A parallel confusion existed, he reports, with respect to national
income as distinguished from individual income. The studies of Spahr,
Streightoff, King and Kuznets, which have been carried on currently by
the Department of Commerce, have achieved "with ever-increasing
refinements and thoroughness" valuable data on the aggregate
income of the people. But they have not yielded data on the
distribution of national income.
"The redefinement of national income to represent the net
production of national wealth, and gross national product to represent
the gross production of national wealth are conceptual changes which
would seem to be based on logic," Mr. Foulke argues. If, then, we
went on to estimate the contribution of each of the factors of
production to the net product, "for the first time in our
history, we would then know which part the first charge on the
production of wealth, namely imputed economic rent, fills in our
economics, and how the remaining wealth is divided between labor and
capital," he explains.
Mr. Foulke is, in effect, pleading with economists to return to
attempts to make a factorial analysis of the distribution of income
and wealth. Modern income analysis developed from the theoretical
interest of the nineteenth century economists in the distribution of
wealth. Only in the twentieth century did economists realize that
income is a fiow of goods, wealth a stock of goods.

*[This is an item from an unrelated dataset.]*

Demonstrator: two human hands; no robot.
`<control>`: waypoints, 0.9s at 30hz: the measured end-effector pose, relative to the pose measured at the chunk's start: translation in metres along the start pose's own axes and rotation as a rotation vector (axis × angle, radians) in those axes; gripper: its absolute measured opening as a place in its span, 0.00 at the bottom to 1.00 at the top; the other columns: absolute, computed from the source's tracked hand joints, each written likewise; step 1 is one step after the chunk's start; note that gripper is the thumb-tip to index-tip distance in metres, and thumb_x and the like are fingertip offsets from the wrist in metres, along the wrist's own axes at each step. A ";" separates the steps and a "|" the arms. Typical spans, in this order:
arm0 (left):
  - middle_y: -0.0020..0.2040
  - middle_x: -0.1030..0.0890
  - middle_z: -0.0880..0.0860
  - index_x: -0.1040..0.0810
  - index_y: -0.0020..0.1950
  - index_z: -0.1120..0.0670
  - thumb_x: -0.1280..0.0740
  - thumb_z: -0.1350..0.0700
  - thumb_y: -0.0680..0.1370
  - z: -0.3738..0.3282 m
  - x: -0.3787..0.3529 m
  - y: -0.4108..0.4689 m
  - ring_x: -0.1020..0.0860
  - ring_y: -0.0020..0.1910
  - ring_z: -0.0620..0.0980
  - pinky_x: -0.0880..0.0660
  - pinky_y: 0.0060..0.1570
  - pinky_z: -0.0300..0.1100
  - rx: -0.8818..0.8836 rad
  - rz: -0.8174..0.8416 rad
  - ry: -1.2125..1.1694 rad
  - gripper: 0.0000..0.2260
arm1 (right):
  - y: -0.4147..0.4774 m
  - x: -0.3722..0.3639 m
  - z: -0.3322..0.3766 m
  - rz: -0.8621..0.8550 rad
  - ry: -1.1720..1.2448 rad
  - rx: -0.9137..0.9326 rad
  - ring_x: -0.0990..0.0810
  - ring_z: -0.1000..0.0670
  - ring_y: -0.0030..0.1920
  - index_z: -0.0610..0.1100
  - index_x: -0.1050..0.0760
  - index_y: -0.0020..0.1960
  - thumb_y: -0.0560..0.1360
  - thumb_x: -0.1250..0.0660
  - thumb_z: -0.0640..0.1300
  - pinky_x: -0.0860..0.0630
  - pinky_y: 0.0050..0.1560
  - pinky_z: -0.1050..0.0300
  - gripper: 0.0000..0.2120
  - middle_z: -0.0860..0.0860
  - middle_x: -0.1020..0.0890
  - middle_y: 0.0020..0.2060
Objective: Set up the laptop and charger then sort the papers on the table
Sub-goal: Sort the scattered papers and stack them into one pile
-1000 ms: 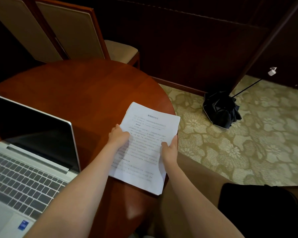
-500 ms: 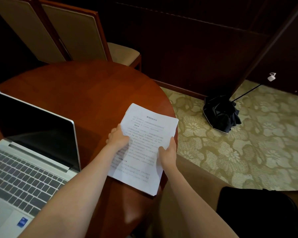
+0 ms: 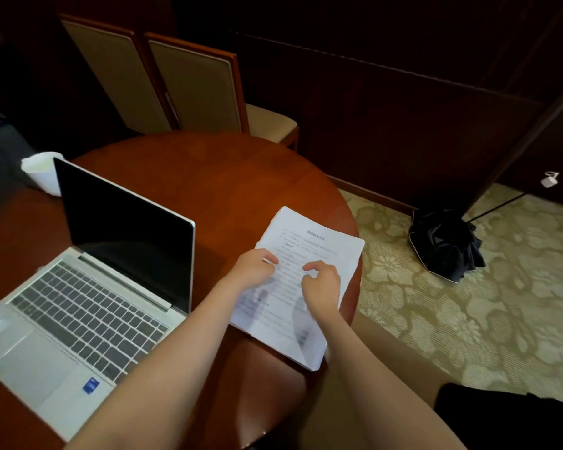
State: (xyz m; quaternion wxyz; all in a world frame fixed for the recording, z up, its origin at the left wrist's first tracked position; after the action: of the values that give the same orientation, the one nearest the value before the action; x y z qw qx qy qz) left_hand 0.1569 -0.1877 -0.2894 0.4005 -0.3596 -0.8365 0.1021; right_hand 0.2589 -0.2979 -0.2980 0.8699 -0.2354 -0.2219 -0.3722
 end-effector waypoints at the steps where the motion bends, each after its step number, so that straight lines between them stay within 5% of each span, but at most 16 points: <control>1: 0.67 0.29 0.52 0.23 0.56 0.52 0.42 0.63 0.78 0.000 0.001 -0.004 0.27 0.58 0.48 0.27 0.49 0.37 -0.007 0.024 0.007 0.12 | -0.003 -0.005 0.003 0.007 0.016 0.006 0.22 0.42 0.53 0.45 0.25 0.48 0.71 0.43 0.31 0.23 0.50 0.50 0.13 0.45 0.27 0.60; 5: 0.65 0.26 0.53 0.24 0.52 0.49 0.41 0.61 0.78 0.005 0.009 -0.017 0.26 0.61 0.51 0.26 0.60 0.44 -0.053 0.151 0.083 0.10 | -0.013 -0.018 0.016 0.011 0.042 -0.022 0.23 0.46 0.56 0.39 0.22 0.53 0.72 0.44 0.30 0.31 0.48 0.61 0.15 0.45 0.22 0.57; 8: 0.61 0.24 0.51 0.24 0.55 0.49 0.40 0.60 0.78 0.012 0.016 -0.031 0.23 0.49 0.47 0.26 0.54 0.42 -0.075 0.232 0.112 0.10 | -0.024 -0.028 0.028 -0.011 0.053 -0.034 0.23 0.48 0.56 0.39 0.21 0.52 0.74 0.44 0.31 0.34 0.48 0.64 0.15 0.46 0.19 0.54; 12: 0.61 0.23 0.52 0.23 0.58 0.51 0.39 0.61 0.78 0.026 0.024 -0.048 0.23 0.48 0.48 0.25 0.53 0.43 -0.094 0.284 0.133 0.12 | -0.042 -0.045 0.032 0.017 0.028 -0.032 0.21 0.46 0.53 0.38 0.20 0.49 0.76 0.44 0.34 0.30 0.47 0.60 0.14 0.45 0.18 0.52; 16: 0.63 0.24 0.52 0.24 0.62 0.53 0.43 0.59 0.81 0.046 0.044 -0.066 0.22 0.53 0.50 0.26 0.56 0.43 -0.084 0.217 0.087 0.13 | -0.059 -0.064 0.034 0.161 0.011 -0.093 0.20 0.45 0.45 0.36 0.19 0.47 0.75 0.40 0.36 0.24 0.49 0.53 0.11 0.42 0.17 0.47; 21: 0.58 0.22 0.52 0.25 0.62 0.53 0.45 0.59 0.81 0.072 0.071 -0.085 0.23 0.50 0.48 0.27 0.48 0.42 -0.052 0.116 0.014 0.14 | -0.079 -0.080 0.051 0.300 0.018 -0.040 0.24 0.53 0.34 0.40 0.21 0.45 0.76 0.42 0.35 0.30 0.33 0.66 0.10 0.46 0.20 0.41; 27: 0.50 0.21 0.50 0.24 0.57 0.52 0.44 0.59 0.80 0.110 0.089 -0.116 0.23 0.43 0.45 0.27 0.46 0.42 0.075 -0.026 -0.185 0.12 | -0.111 -0.101 0.064 0.422 0.023 0.042 0.26 0.54 0.32 0.45 0.24 0.40 0.75 0.42 0.34 0.30 0.31 0.68 0.12 0.48 0.21 0.37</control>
State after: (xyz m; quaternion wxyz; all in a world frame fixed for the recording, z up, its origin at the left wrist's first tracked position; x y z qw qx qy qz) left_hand -0.0227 -0.1971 -0.2559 0.3363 -0.3226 -0.8700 0.1610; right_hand 0.0988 -0.2737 -0.2771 0.9358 -0.2541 -0.1656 -0.1799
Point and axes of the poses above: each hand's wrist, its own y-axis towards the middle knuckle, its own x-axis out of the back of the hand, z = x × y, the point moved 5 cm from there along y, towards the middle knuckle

Current measures of stocks of goods present difficulties with which
the statistical procedures of the time could not cope. Hence analysts
concentrated upon the distribution of income.
But factorial analysis of the distribution of income also presented
insuperable theoretical and practical difficulties. This led to the
development of present-day functional analysis. It has contributed
greatly to our economic knowledge. But the so-called laws of
economics, based on theoretical factorial analysis, could not be
described quantitatively through data derived from study of the
incomes distributed to the functionaries in production. This has
indeed been a great stumbling block in the development of economics as
an exact science of human behavior. Mr. Foulke has rendered a valuable
service in emphasizing this. It is to be hoped that he will go on to
show how, through present or more advanced accounting techniques, a
set of national income accounts can be computed which can be used to
analyze the distribution of income among the factors of production.
Analysis of the distribution of wealth is another matter. The
Conference on Research in Income and Wealth devoted a whole meeting to
the problem of measuring national wealth for the first time in 1948.
It took thirty-odd years of research to achieve our present methods
for estimating distribution of income. In a decade or two measures may
be developed which in the course of time will yield the data needed
for analysis of the distribution of wealth and wealth claims. The
conference at its outset addressed itself to the problem of the
definition of national wealth. The question is still an open one and
it is to be hoped that Mr. Foulke will take part in its solution.
Some adverse criticisms remain to be noted. In the interest of
simplifying his presentation, Mr. Foulke made it appear that he rested
his case upon classical economics. His definition of land, however ("The
whole universe except man and the things produced by man which have
exchange value"), is derived from a body of thought so modern
that it has not yet been incorporated into the body of economic theory
except in the writings of the most advanced economists. The definition
rests basically upon Henry George. For an adequate exposition of the
case for it one must turn to Dr. George Raymond Geiger's historic
work, The Theory of the Land Question.
In employing the phrase, "laws of nature," Mr. Foulke
raises a profound philosophical issue, one that is no more settled for
the physical sciences than it is for the social or human sciences. If
one must raise the issue in the present chaotic state of philosophy,
one should indicate how it is being interpreted. Otherwise it is left
It is to Mr. Foulke's credit that his study raises important
theoretical issues, such as where land in the sense of unimproved land
is to be categorized in a system of social accounts. Economics would
be the better for more thought-provoking criticism of this kind.